Lassaad Ben Ahmed
07 Avril 2021•Mise à jour: 08 Avril 2021
AA / Pascal Mulegwa
La Cour constitutionnelle de la République du Congo a rejeté, mardi, les recours en annulation et de report, de l’opposition et confirmé la réélection du président Denis Sassou-Nguesso au scrutin du 21 mars.
« La Cour constitutionnelle a procédé aux rectifications et ajustements nécessaires. Est déclaré élu le candidat Denis Sassou Nguesso qui, à l'occasion du scrutin présidentiel, a recueilli 88,40% », a déclaré Auguste Iloki, président de la plus haute instance judiciaire congolaise.
Il a déclaré que les recours introduits, fin mars, par les opposants Mathias Dzon, Jean-Jacques Serge Yhombi Opango et Christian Mozoma sont jugés « irrecevables » et « non fondés ». Le taux de participation au scrutin s’est établi à 67,55 % sur quelques 2,5 millions d’électeurs attendus.
La mission d’observation électorale de l’Union africaine dépêchée en République du Congo, a relevé, une certain nombre de dysfonctionnement dans le déroulement du scrutin présidentiel, qui s’était déroulé sous coupure d’internet à travers le pays.
Sassou Nguesso sera investi dans les prochains jours pour un quatrième quinquennat successif. Il était arrivé au pouvoir en 1979 après avoir évincé Jacques Joachim Yhombi Opango, mais avait ensuite perdu la première élection pluraliste organisée en 1992.
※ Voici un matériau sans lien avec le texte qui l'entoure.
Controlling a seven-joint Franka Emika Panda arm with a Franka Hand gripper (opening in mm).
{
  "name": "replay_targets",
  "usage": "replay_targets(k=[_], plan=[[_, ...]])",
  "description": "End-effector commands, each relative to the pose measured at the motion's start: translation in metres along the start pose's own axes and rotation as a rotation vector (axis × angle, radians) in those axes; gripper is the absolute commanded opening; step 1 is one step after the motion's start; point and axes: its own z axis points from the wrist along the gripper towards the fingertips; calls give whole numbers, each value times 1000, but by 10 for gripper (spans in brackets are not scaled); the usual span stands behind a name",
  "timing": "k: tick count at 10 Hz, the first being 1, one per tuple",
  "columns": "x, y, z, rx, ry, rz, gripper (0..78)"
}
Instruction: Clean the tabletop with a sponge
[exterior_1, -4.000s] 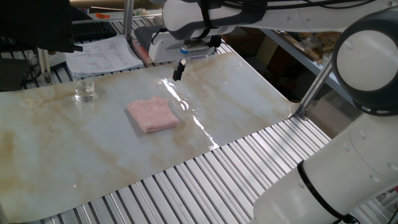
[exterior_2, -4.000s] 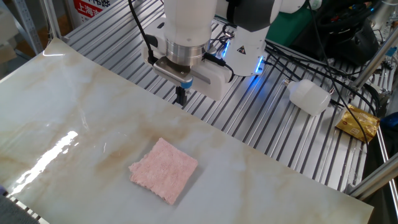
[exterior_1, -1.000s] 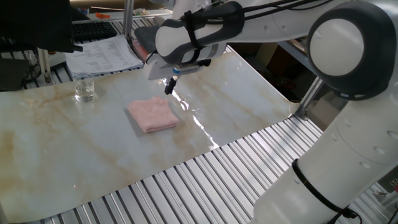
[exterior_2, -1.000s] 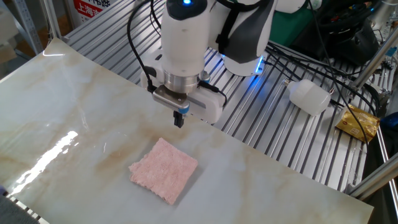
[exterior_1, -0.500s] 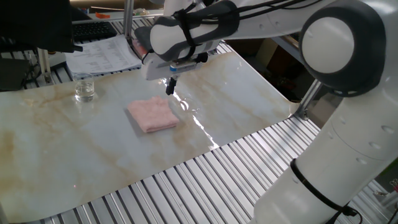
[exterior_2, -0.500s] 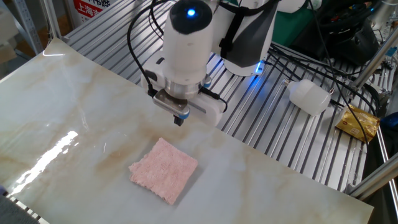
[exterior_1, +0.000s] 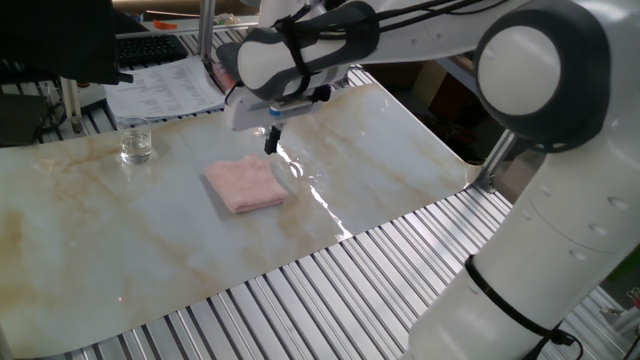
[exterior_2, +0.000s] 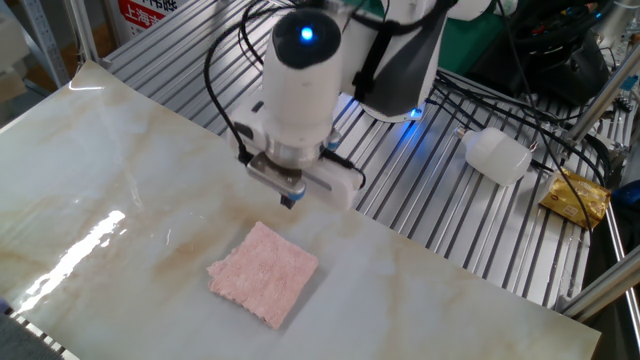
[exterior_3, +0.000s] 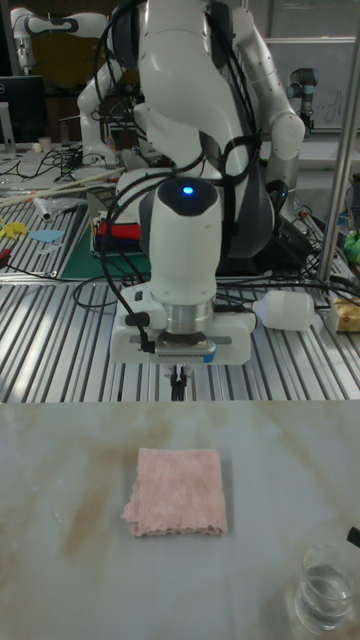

Parachutiste, Nguesso avait reconquis le pouvoir par les armes en 1997 grâce à l’appui des troupes angolaises et groupes armés locaux. Sa nouvelle réélection a été marquée par le décès de son principal opposant Guy-Brice Parfait Kolélas, suite à une contamination par la Covid-19, le lendemain du scrutin. Il avait rendu l’âme lors de son transfert à Paris.
Surnommé « empereur », Sassou Nguesso, 77 ans, a cumulé 36 ans de pouvoir à la tête du Congo.
Ce petit pays est le troisième producteur de pétrole en Afrique, mais est frappé par une extrême pauvreté en hausse, avec 50 % de sa population qui vit sous le seuil de pauvreté.
Le Congo a multiplié des prêts sur avances de recettes pétrolières et s’est surendetté. Avant la pandémie, sa dette s’élevait à 12,5 milliards de dollars.